Try it: Copying rule for the data below: pictures stay out, and only the lines from the one with "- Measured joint" down to the one with "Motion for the", inclusive, are repeated exactly.
--- --- ---
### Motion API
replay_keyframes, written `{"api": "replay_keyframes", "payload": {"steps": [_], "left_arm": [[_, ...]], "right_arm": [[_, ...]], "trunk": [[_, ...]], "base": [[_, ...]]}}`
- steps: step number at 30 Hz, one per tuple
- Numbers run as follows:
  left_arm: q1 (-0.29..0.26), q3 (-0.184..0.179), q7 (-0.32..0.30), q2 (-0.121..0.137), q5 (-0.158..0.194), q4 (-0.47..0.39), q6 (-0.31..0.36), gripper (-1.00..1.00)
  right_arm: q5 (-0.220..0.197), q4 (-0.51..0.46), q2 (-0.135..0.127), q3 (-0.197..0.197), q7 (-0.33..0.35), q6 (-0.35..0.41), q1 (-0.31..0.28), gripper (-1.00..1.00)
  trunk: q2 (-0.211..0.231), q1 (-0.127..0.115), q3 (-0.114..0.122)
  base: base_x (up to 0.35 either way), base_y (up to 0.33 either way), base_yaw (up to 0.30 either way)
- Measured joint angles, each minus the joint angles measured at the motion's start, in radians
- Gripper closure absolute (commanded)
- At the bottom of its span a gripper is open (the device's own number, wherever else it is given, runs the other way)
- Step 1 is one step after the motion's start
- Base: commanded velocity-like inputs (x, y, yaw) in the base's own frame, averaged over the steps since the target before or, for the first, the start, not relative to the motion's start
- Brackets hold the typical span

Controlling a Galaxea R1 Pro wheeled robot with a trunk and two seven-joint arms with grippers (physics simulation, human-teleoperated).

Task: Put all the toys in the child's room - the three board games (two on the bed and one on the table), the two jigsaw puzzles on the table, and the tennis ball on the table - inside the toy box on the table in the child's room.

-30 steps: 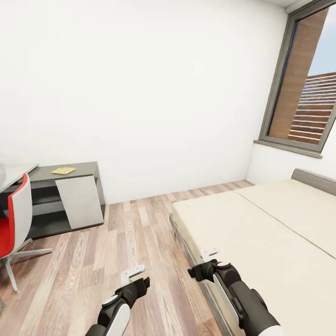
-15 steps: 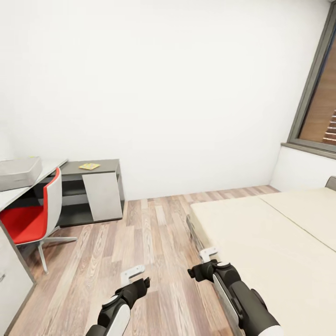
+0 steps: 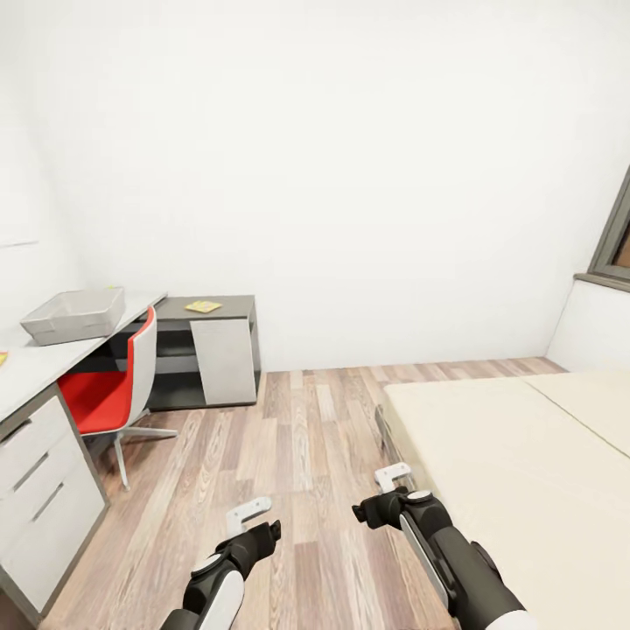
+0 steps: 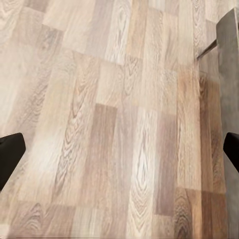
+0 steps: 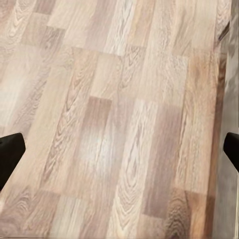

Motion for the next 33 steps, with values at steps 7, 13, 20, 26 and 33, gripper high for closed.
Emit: {"api": "replay_keyframes", "payload": {"steps": [7, 13, 20, 26, 33], "left_arm": [[-0.001, 0.002, -0.001, 0.0, 0.001, 0.0, 0.001, -1.0], [-0.001, 0.002, -0.001, 0.0, 0.002, 0.0, 0.001, -1.0], [-0.001, 0.002, -0.001, 0.0, 0.002, 0.0, 0.001, -1.0], [-0.001, 0.002, -0.001, 0.0, 0.002, 0.0, 0.001, -1.0], [-0.002, 0.002, -0.001, 0.0, 0.001, 0.0, 0.0, -1.0]], "right_arm": [[0.0, 0.0, -0.002, 0.001, 0.001, 0.001, 0.0, -1.0], [0.0, -0.011, -0.002, 0.001, 0.002, 0.001, 0.001, -1.0], [-0.001, -0.03, -0.003, 0.002, 0.002, 0.002, 0.007, -1.0], [-0.001, -0.037, -0.003, 0.003, 0.002, 0.003, 0.01, -1.0], [-0.001, -0.04, -0.004, 0.002, 0.003, 0.004, 0.012, -1.0]], "trunk": [[0.0, 0.0, 0.0], [0.0, 0.0, 0.0], [0.0, 0.0, 0.0], [0.0, 0.0, 0.0], [0.0, 0.0, -0.001]], "base": [[-0.196, -0.053, 0.05], [-0.095, -0.024, 0.027], [-0.032, -0.008, 0.143], [-0.012, -0.003, 0.208], [-0.003, -0.001, 0.088]]}}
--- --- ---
Solution to the exercise:
- Measured joint angles, each minus the joint angles measured at the motion's start, in radians
- Gripper closure absolute (commanded)
- At the bottom of its span a gripper is open (the device's own number, wherever else it is given, runs the other way)
- Step 1 is one step after the motion's start
- Base: commanded velocity-like inputs (x, y, yaw) in the base's own frame, averaged over the steps since the target before or, for the first, the start, not relative to the motion's start
- Brackets hold the typical span

Controlling a Galaxea R1 Pro wheeled robot with a trunk and two seven-joint arms with grippers (physics simulation, human-teleoperated).

Task: Put all the toys in the child's room - the three board games (two on the bed and one on the table), the two jigsaw puzzles on the table, and the tennis ball on the table - inside the toy box on the table in the child's room.

-30 steps: 
-15 steps: 
+0 steps: 
+0 steps: 
+0 steps: 

Motion for the next 33 steps, with values at steps 7, 13, 20, 26 and 33, gripper high for closed.

With that, the output is done.